◆ Task statement:
Copy the listing below line for line, from its opening line to the one with "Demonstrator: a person", both included; stop there.

◆ Recorded information:
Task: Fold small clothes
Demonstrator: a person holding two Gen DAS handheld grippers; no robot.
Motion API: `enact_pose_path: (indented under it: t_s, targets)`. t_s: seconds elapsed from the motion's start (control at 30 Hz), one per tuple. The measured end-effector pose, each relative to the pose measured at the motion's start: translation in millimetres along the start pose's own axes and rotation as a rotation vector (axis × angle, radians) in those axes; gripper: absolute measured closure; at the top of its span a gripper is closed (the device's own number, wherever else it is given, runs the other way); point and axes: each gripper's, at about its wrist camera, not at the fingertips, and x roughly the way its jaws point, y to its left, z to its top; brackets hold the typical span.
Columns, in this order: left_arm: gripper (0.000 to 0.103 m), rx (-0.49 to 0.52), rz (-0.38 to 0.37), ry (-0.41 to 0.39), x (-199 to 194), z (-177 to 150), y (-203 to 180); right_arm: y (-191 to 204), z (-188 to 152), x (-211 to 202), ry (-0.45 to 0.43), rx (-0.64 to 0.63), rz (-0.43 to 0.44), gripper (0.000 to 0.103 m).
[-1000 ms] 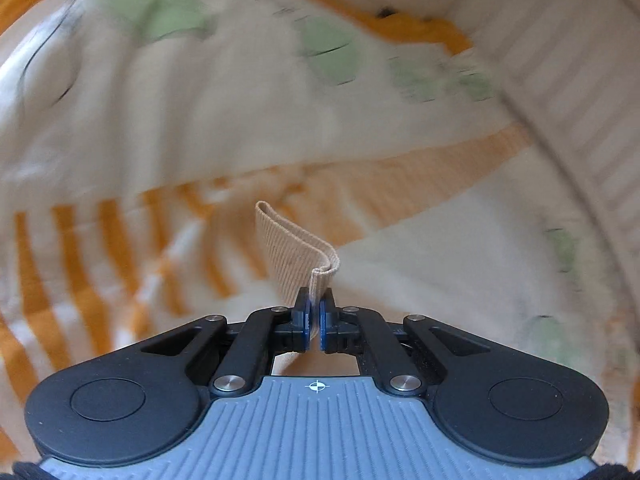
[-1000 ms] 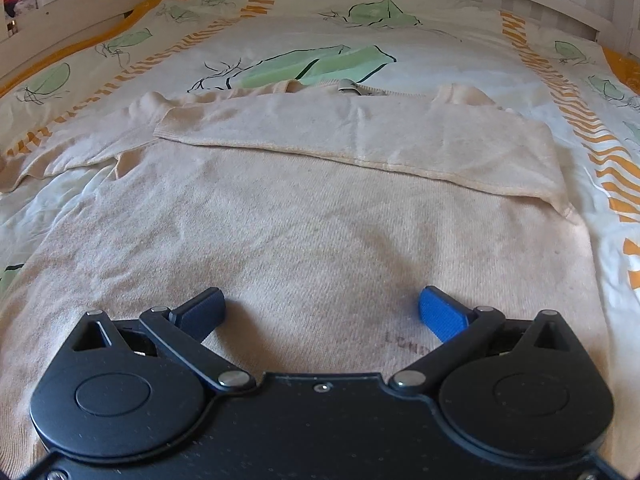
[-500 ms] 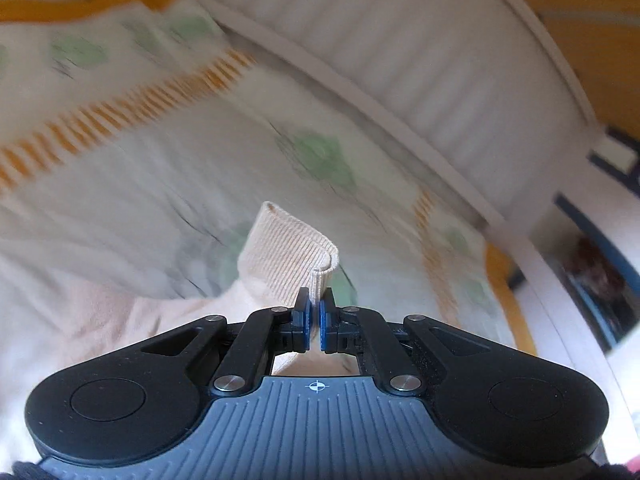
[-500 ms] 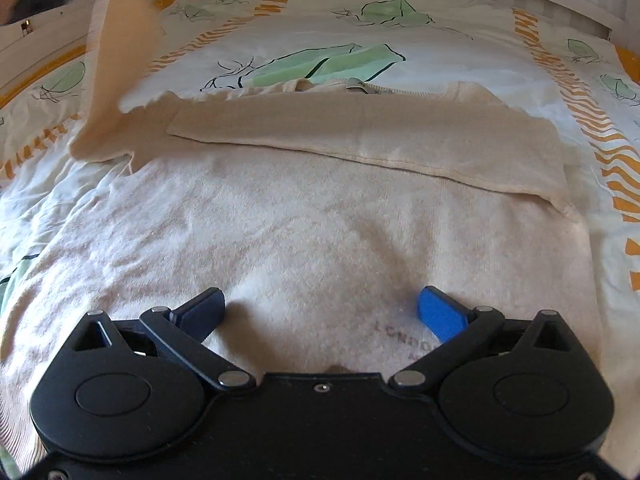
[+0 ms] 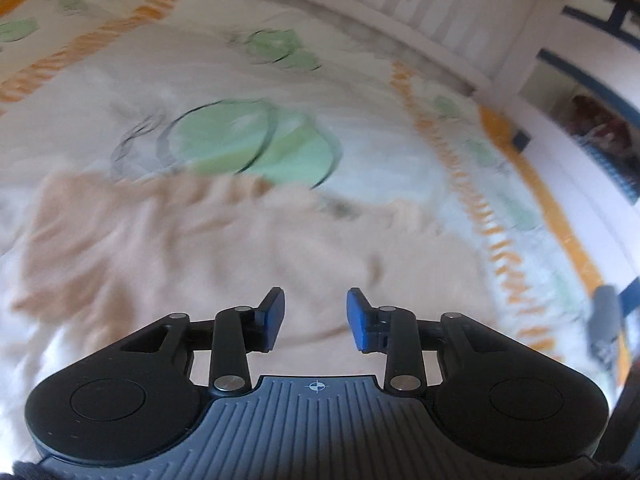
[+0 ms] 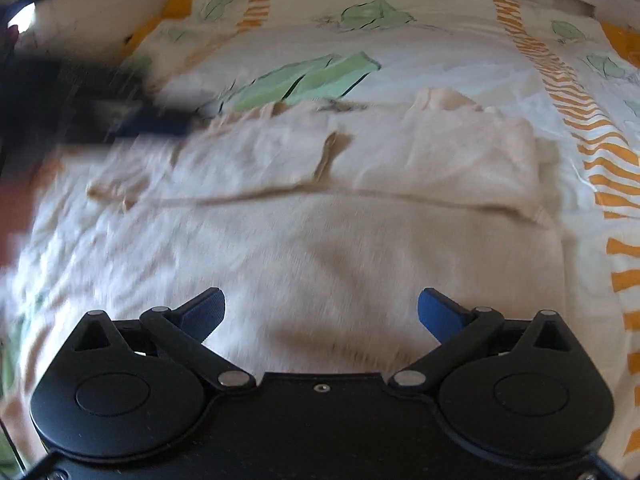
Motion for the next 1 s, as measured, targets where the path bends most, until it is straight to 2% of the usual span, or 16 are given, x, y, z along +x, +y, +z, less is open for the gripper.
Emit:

◆ Solution for this task:
Task: Fold small clothes
Demonstrator: a person holding two Gen DAS handheld grippers; no robot.

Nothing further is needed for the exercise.